We went through multiple iterations of plans to reach the final solution. In our initial schemes, we tried to work around the chimney and the door between the kitchen and underused formal dining room. In this early scheme, we added a closet/storage by the kitchen door and created a funky island that engaged the old chimney. But the lousy circulation remained unresolved and the kitchen was too spread out.

Here you can see how we “cheated” the island a little closer to the rest of the kitchen, and brought the kitchen to the island with a prep sink. By reworking the kitchen door, we were able to move the closet and create circulation around the entire island. It was better, but not good enough. We still had circulation coming through the work triangle in the kitchen, and the island still felt like it was in no man’s land, plus the chimney just looked weird in the middle of all that open space.

 At this point, we knew we had to close the opening between the kitchen and the dining room. We asked the contractor for an estimate to remove the entire chimney—roof to basement. While we were waiting for his quote, the client asked us to do a scheme without the chimney so she could visualize the difference. You can see that the door between the kitchen and dining room has been eliminated.
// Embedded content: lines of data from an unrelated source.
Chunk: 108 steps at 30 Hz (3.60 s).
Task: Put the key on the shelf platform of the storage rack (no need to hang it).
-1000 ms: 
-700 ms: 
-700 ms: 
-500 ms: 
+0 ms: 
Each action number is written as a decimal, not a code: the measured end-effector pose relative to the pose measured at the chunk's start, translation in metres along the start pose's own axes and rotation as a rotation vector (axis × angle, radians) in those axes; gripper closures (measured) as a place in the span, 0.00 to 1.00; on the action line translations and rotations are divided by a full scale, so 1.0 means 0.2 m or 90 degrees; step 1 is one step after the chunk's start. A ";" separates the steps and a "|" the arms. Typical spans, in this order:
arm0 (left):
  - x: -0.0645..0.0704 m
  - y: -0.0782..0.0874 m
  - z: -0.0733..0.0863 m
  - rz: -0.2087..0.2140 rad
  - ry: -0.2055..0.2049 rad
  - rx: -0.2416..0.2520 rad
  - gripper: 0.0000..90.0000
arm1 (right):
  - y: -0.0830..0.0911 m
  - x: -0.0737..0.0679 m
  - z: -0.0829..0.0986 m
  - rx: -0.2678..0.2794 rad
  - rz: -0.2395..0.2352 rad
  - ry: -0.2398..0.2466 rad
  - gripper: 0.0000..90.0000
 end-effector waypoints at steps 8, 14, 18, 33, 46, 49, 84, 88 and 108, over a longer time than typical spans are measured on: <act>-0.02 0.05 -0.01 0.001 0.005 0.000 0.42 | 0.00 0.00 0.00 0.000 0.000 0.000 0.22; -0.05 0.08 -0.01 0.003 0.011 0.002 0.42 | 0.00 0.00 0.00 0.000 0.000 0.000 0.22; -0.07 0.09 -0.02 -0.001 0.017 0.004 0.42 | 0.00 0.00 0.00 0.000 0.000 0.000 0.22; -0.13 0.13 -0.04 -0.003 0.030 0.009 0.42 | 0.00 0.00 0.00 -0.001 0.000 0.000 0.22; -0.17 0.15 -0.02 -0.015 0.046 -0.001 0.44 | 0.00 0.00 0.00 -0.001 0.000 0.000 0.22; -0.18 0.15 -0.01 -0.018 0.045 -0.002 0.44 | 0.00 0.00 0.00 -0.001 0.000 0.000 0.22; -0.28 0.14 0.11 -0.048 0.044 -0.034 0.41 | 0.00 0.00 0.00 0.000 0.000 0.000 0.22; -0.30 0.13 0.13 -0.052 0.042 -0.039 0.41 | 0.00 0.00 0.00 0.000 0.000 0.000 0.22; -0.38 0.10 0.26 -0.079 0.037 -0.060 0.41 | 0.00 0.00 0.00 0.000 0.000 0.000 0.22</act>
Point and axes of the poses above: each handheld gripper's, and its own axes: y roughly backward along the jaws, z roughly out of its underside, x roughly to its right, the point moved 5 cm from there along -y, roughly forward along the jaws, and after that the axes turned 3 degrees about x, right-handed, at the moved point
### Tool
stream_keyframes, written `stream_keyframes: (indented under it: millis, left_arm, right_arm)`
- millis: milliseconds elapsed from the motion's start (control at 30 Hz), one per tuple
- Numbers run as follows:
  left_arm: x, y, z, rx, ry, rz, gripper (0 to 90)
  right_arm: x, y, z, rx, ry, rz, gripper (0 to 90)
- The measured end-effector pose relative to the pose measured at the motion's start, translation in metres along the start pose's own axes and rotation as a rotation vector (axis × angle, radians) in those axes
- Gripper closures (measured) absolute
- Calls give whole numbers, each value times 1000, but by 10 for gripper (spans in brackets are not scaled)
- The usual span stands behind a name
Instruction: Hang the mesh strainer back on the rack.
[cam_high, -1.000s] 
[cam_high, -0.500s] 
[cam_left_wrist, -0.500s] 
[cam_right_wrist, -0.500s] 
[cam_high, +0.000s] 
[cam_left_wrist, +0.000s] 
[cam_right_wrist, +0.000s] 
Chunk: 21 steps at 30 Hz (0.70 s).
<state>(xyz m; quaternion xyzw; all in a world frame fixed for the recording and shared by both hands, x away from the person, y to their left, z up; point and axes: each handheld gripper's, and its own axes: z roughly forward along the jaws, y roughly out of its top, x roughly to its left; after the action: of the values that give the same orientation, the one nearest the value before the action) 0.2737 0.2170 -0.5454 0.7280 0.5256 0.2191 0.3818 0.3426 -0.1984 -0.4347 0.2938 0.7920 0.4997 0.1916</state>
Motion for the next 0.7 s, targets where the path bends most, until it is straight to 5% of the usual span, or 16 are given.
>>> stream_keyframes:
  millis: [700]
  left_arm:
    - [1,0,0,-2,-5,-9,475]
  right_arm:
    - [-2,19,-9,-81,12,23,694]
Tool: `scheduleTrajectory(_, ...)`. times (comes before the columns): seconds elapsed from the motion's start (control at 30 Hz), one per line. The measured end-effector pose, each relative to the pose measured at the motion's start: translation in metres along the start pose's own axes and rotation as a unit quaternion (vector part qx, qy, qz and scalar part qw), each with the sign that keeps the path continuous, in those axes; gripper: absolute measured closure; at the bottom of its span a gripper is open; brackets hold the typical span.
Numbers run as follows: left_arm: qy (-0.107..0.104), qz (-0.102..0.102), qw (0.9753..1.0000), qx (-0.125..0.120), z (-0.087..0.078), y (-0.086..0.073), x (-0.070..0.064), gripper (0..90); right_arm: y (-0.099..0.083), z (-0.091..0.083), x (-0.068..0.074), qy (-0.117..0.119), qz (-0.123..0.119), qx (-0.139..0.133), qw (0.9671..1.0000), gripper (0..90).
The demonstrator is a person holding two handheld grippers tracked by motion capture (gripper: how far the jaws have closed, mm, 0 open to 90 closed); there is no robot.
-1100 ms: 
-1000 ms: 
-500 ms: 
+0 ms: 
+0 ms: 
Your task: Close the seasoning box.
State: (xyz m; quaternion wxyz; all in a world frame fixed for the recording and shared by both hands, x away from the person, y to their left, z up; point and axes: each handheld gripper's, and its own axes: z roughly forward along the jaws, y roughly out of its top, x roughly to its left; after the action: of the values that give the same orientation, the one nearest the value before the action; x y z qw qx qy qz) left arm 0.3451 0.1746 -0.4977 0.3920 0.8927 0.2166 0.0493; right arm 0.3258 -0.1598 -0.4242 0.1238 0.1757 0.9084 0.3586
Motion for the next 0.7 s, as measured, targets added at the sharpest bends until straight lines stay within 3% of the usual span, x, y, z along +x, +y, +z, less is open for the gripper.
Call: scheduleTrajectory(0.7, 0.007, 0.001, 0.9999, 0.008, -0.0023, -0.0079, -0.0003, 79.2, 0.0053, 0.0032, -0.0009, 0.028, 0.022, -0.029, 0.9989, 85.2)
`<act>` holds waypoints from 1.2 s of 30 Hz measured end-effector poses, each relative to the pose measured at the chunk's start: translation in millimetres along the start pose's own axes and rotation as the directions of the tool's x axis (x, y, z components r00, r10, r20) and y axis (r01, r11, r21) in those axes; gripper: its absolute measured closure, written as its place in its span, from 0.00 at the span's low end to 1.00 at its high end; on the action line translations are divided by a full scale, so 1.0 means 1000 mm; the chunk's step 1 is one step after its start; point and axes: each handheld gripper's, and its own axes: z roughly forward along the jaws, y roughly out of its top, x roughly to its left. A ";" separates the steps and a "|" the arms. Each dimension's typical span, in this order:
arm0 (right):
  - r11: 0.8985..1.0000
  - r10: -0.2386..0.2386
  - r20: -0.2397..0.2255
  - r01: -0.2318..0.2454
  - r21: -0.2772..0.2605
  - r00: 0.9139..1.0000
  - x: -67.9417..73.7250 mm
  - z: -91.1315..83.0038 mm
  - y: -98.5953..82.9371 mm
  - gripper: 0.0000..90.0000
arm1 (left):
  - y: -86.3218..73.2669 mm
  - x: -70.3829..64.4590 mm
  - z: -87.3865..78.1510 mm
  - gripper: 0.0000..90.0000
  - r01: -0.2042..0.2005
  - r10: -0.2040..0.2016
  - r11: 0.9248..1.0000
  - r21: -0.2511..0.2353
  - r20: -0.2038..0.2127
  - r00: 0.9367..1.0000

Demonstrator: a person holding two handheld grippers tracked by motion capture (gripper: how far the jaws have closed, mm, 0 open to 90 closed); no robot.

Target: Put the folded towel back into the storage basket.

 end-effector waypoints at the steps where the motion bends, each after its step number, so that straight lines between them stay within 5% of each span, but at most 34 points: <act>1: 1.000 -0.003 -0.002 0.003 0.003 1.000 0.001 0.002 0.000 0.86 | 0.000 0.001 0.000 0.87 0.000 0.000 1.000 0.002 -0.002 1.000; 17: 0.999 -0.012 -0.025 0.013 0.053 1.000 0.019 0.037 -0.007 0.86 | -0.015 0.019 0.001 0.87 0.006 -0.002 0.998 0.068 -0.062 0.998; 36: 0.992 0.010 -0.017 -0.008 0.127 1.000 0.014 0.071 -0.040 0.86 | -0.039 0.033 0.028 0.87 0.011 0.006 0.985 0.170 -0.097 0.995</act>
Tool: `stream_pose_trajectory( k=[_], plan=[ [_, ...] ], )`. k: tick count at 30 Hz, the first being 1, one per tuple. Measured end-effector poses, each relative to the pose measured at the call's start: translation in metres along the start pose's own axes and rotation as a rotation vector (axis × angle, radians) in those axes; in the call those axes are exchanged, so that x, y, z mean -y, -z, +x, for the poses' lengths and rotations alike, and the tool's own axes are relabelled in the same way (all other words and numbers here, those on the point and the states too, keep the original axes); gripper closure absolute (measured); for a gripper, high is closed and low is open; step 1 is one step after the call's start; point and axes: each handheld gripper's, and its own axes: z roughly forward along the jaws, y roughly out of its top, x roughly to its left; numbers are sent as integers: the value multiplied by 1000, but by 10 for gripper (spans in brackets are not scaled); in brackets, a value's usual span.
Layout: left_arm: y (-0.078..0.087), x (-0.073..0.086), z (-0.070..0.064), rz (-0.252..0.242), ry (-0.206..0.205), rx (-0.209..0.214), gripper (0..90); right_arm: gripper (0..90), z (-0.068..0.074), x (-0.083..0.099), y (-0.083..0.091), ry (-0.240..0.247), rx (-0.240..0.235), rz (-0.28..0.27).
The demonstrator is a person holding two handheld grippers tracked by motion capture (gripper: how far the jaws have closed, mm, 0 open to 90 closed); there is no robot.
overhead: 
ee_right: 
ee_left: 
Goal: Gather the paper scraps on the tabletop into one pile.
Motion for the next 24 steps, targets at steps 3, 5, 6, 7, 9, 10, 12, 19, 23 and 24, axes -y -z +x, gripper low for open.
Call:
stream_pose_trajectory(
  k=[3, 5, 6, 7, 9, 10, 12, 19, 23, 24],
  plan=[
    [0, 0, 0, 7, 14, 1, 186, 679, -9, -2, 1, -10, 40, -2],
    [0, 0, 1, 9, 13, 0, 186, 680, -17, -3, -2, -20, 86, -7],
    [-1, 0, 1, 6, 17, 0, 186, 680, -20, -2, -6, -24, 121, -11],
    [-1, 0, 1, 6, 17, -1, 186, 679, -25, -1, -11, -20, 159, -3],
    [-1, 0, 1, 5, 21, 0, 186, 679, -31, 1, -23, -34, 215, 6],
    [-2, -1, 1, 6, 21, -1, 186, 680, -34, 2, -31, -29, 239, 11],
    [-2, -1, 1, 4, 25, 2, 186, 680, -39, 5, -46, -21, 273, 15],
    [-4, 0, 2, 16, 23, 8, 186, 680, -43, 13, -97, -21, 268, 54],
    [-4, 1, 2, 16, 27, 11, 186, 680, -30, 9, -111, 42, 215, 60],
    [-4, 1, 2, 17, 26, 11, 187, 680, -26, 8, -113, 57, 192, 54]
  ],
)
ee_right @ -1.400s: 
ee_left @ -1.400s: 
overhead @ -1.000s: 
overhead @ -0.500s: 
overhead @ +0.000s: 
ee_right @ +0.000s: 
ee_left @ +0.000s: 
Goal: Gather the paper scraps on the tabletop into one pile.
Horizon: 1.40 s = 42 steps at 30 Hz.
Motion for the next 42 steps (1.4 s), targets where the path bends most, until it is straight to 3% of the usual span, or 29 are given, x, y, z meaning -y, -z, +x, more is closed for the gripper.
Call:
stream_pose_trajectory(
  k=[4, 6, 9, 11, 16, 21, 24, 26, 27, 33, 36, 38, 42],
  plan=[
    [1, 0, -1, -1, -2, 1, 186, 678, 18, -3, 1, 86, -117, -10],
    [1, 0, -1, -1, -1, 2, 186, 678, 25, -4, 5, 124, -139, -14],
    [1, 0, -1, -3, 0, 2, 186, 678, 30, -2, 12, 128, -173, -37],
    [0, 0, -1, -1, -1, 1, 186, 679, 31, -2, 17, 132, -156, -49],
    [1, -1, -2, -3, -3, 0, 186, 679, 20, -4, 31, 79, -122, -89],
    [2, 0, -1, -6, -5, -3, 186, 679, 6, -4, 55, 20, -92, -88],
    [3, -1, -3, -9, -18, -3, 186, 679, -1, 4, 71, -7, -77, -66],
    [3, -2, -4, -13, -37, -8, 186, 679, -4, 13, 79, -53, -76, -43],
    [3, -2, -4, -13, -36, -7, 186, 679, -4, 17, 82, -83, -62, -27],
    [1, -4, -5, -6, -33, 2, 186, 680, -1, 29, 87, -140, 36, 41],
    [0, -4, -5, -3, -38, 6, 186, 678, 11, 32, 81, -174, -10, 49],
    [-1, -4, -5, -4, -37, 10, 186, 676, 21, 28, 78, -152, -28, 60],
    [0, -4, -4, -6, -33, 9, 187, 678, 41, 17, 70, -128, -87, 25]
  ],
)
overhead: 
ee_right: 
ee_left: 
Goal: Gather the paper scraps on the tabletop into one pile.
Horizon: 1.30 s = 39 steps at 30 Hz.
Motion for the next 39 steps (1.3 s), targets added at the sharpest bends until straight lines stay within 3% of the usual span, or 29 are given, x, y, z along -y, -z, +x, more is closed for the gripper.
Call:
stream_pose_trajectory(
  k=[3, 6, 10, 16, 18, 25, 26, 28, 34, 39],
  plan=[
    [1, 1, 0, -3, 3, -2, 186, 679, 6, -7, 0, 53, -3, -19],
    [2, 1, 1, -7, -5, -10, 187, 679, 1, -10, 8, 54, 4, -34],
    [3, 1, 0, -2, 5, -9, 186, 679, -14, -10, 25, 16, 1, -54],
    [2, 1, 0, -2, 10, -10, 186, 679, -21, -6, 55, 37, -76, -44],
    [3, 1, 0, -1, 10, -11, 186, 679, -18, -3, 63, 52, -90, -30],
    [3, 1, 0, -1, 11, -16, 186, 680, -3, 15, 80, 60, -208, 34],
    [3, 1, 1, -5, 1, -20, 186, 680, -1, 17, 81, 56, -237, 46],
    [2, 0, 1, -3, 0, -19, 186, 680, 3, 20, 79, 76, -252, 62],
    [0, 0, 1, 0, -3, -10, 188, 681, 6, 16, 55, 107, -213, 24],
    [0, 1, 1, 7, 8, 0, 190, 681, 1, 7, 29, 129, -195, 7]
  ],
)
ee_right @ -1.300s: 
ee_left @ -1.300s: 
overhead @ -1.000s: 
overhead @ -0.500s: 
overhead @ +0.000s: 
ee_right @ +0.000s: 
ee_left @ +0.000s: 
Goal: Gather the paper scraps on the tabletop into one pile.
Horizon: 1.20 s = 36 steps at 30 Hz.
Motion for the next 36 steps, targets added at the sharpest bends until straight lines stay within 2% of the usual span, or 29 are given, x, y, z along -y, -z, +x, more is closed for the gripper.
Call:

I added a pass-through between the two rooms. (At some point, you have to trust when the client repeatedly insists, “I only serve dinner there four times a year on holidays.”) She took one look at the drawing and said, “I’ll find the money to eliminate the chimney!” With some minor tweaks, this became the final plan. Fortunately, the chimney removal didn’t break the bank.

We had two major areas of concern. First, the focal point of the new kitchen—we had to get the oven wall with the pass-through right. The second was the opening between the kitchen and the kids’ new playroom. With the kitchen’s low ceiling, we had to design an opening that was transparent. Having done a major inventory of our client’s plates, glassware, silverware, pots, pans, and pantry supplies, we knew that the two floor-to-ceiling pantries and the base cabinets would accommodate all storage needs.

Now it was time for the oven wall. In our first two schemes, we used a conventional exhaust vent over the range. And we played with the idea of tile versus stone backsplashes. Because of the low ceiling height, we kept bumping into issues routing the vent stack through the house to the exterior. It got complicated and expensive.

I finally found a ceiling-mounted exhaust that vented out the side. I designed a soffit above the oven and adjacent counters, which solved the routing problem.

For the opening between the kitchen and the new playroom, we took clues from the wrought-iron railings on the exterior of the house. I really wanted to hang the balusters off the side of the steps, but it was cost-prohibitive.

 

 

The final solution enabled us to keep the existing steps and risers—we designed a simple curb to which the balusters were attached.

With those two key decisions made, the rest of the design fell into place. Shaker-style cabinet doors, simple pulls, dark-stained oak floors, and cool accent lighting over the walnut-topped island were among the finishing touches.

Quick and dirty project tip list:

  1. Identify the pain—where are the challenges? Make a list. It will help you stay on task.
  2. Start with a floor plan that addresses circulation, flow, and organizational needs. These things should be solved before moving on to the fun stuff.
  3. Have a vision that provides an organizational structure to test ideas against.
  4. Be patient—your first idea may not be the best solution.
  5. Be open to what your eyes and instincts are telling you as you test your ideas.
  6. A tweak here may affect a decision there. Revisit, review, reconfirm.
  7. Don’t be afraid to change midstream.
  8. If budget is a concern, be prepared to compromise and let go.
  9. SMILE! This is supposed to be fun! You are making your home a more enjoyable place to be.